MATERIAL FOR THE TASK
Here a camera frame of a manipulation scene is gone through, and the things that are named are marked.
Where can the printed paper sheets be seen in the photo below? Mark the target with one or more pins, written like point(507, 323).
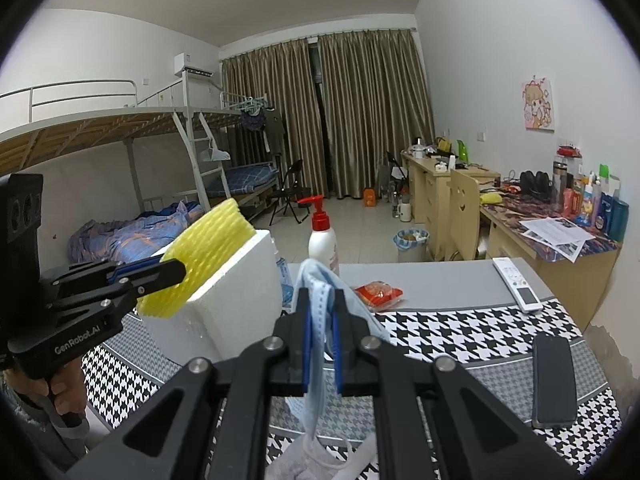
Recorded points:
point(555, 235)

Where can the red snack packet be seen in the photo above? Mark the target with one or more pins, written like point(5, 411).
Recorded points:
point(380, 294)

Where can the wooden desk with patterned cover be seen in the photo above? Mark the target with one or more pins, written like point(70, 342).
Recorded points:
point(575, 280)

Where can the blue printed plastic packet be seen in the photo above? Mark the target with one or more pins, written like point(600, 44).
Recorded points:
point(284, 275)

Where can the light wooden drawer desk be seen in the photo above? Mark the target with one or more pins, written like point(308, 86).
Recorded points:
point(425, 190)

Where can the black smartphone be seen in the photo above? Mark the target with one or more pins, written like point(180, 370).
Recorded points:
point(554, 380)

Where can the small red object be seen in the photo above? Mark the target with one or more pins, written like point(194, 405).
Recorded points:
point(570, 151)

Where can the white floor flask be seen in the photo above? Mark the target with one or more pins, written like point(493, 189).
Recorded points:
point(405, 211)

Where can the white foam box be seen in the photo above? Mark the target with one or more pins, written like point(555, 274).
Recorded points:
point(230, 310)

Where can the blue checked mattress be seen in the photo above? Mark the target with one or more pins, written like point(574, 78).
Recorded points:
point(245, 177)

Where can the light wooden chair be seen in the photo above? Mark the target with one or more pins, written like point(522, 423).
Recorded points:
point(465, 210)

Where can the person's left forearm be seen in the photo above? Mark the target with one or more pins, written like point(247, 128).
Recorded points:
point(45, 442)

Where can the cartoon wall poster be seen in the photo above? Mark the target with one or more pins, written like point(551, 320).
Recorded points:
point(539, 105)

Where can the steel pot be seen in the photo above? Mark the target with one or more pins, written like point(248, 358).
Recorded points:
point(417, 149)

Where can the orange container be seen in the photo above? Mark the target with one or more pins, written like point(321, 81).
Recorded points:
point(370, 198)

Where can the white lotion pump bottle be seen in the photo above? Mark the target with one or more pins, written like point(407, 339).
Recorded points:
point(324, 250)

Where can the white bunk bed ladder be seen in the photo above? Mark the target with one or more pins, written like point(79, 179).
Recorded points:
point(205, 165)

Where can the white remote control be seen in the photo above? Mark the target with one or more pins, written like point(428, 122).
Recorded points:
point(517, 285)

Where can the yellow cloth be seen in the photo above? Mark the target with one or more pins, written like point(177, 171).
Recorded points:
point(492, 198)

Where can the houndstooth table cloth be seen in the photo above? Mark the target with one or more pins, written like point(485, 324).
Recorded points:
point(475, 330)

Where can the white metal bunk bed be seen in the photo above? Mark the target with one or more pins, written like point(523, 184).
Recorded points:
point(90, 130)
point(250, 105)

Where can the group of toiletry bottles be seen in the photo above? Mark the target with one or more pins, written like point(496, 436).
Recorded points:
point(600, 205)

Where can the white air conditioner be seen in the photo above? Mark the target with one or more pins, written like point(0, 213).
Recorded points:
point(192, 64)

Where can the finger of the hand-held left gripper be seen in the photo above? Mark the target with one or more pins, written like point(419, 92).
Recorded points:
point(162, 275)
point(125, 274)

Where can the blue lined trash bin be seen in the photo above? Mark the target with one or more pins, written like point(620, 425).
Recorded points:
point(412, 246)

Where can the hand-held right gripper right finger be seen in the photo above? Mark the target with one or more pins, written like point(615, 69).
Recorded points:
point(339, 360)

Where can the yellow foam net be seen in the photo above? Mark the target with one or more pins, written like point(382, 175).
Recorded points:
point(215, 240)

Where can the brown curtain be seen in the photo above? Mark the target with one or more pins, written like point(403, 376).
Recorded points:
point(375, 100)
point(280, 90)

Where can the blue checked quilt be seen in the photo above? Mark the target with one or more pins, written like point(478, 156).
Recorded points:
point(125, 232)

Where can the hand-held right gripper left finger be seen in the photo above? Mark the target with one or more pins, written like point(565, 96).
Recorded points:
point(306, 355)

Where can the blue face mask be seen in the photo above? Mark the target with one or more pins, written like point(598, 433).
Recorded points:
point(311, 274)

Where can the person's left hand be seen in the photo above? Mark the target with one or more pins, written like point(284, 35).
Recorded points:
point(65, 390)

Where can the black folding chair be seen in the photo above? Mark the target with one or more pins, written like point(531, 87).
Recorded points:
point(292, 192)

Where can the dark hanging clothes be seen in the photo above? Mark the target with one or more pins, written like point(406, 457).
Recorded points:
point(265, 127)

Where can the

PROMPT
Every line above goes into your copy exactly; no images go in.

EXERCISE RESULT
Here a camera frame of a manipulation scene is gone through, and the things that are named are marked.
Where can the printed paper sheets be seen in the photo below? Mark the target with one or more pins, written like point(507, 323).
Recorded points:
point(555, 235)

Where can the red snack packet be seen in the photo above? Mark the target with one or more pins, written like point(5, 411).
Recorded points:
point(380, 294)

Where can the wooden desk with patterned cover be seen in the photo above? Mark the target with one or more pins, written like point(70, 342).
Recorded points:
point(575, 280)

Where can the blue printed plastic packet be seen in the photo above? Mark the target with one or more pins, written like point(600, 44).
Recorded points:
point(284, 275)

Where can the light wooden drawer desk be seen in the photo above? Mark the target with one or more pins, written like point(308, 86).
Recorded points:
point(425, 190)

Where can the black smartphone be seen in the photo above? Mark the target with one or more pins, written like point(180, 370).
Recorded points:
point(554, 380)

Where can the small red object be seen in the photo above? Mark the target with one or more pins, written like point(194, 405).
Recorded points:
point(570, 151)

Where can the white floor flask be seen in the photo above? Mark the target with one or more pins, written like point(493, 189).
Recorded points:
point(405, 211)

Where can the white foam box be seen in the photo above? Mark the target with one or more pins, written like point(555, 274).
Recorded points:
point(230, 310)

Where can the blue checked mattress be seen in the photo above? Mark the target with one or more pins, written like point(574, 78).
Recorded points:
point(245, 177)

Where can the light wooden chair be seen in the photo above? Mark the target with one or more pins, written like point(522, 423).
Recorded points:
point(465, 210)

Where can the person's left forearm be seen in the photo above? Mark the target with one or more pins, written like point(247, 128).
Recorded points:
point(45, 442)

Where can the cartoon wall poster be seen in the photo above? Mark the target with one or more pins, written like point(551, 320).
Recorded points:
point(539, 105)

Where can the steel pot be seen in the photo above? Mark the target with one or more pins, written like point(248, 358).
Recorded points:
point(417, 149)

Where can the orange container be seen in the photo above? Mark the target with one or more pins, written like point(321, 81).
Recorded points:
point(370, 198)

Where can the white lotion pump bottle be seen in the photo above? Mark the target with one or more pins, written like point(407, 339).
Recorded points:
point(324, 250)

Where can the white bunk bed ladder be seen in the photo above? Mark the target with one or more pins, written like point(79, 179).
Recorded points:
point(205, 165)

Where can the white remote control be seen in the photo above? Mark the target with one or more pins, written like point(428, 122).
Recorded points:
point(517, 285)

Where can the yellow cloth be seen in the photo above? Mark the target with one or more pins, written like point(177, 171).
Recorded points:
point(492, 198)

Where can the houndstooth table cloth be seen in the photo above? Mark the target with one or more pins, written like point(485, 324).
Recorded points:
point(475, 330)

Where can the white metal bunk bed be seen in the photo above? Mark the target with one or more pins, written like point(523, 184).
Recorded points:
point(90, 130)
point(250, 105)

Where can the group of toiletry bottles be seen in the photo above? Mark the target with one or more pins, written like point(496, 436).
Recorded points:
point(600, 205)

Where can the white air conditioner be seen in the photo above? Mark the target with one or more pins, written like point(0, 213).
Recorded points:
point(192, 64)

Where can the finger of the hand-held left gripper be seen in the photo above? Mark the target with one or more pins, written like point(419, 92).
Recorded points:
point(162, 275)
point(125, 274)

Where can the blue lined trash bin be seen in the photo above? Mark the target with one or more pins, written like point(620, 425).
Recorded points:
point(412, 246)

Where can the hand-held right gripper right finger be seen in the photo above? Mark the target with one or more pins, written like point(615, 69).
Recorded points:
point(339, 360)

Where can the yellow foam net be seen in the photo above? Mark the target with one or more pins, written like point(382, 175).
Recorded points:
point(215, 240)

Where can the brown curtain be seen in the photo above? Mark the target with one or more pins, written like point(403, 376).
Recorded points:
point(375, 100)
point(280, 90)

Where can the blue checked quilt be seen in the photo above? Mark the target with one or more pins, written like point(478, 156).
Recorded points:
point(125, 232)

Where can the hand-held right gripper left finger be seen in the photo above? Mark the target with one or more pins, written like point(565, 96).
Recorded points:
point(306, 355)

Where can the blue face mask be seen in the photo above? Mark the target with one or more pins, written like point(598, 433).
Recorded points:
point(311, 274)

Where can the person's left hand be seen in the photo above? Mark the target with one or more pins, written like point(284, 35).
Recorded points:
point(65, 390)

Where can the black folding chair be seen in the photo above? Mark the target with one or more pins, written like point(531, 87).
Recorded points:
point(292, 192)

Where can the dark hanging clothes be seen in the photo above? Mark the target with one or more pins, written like point(406, 457).
Recorded points:
point(265, 127)

Where can the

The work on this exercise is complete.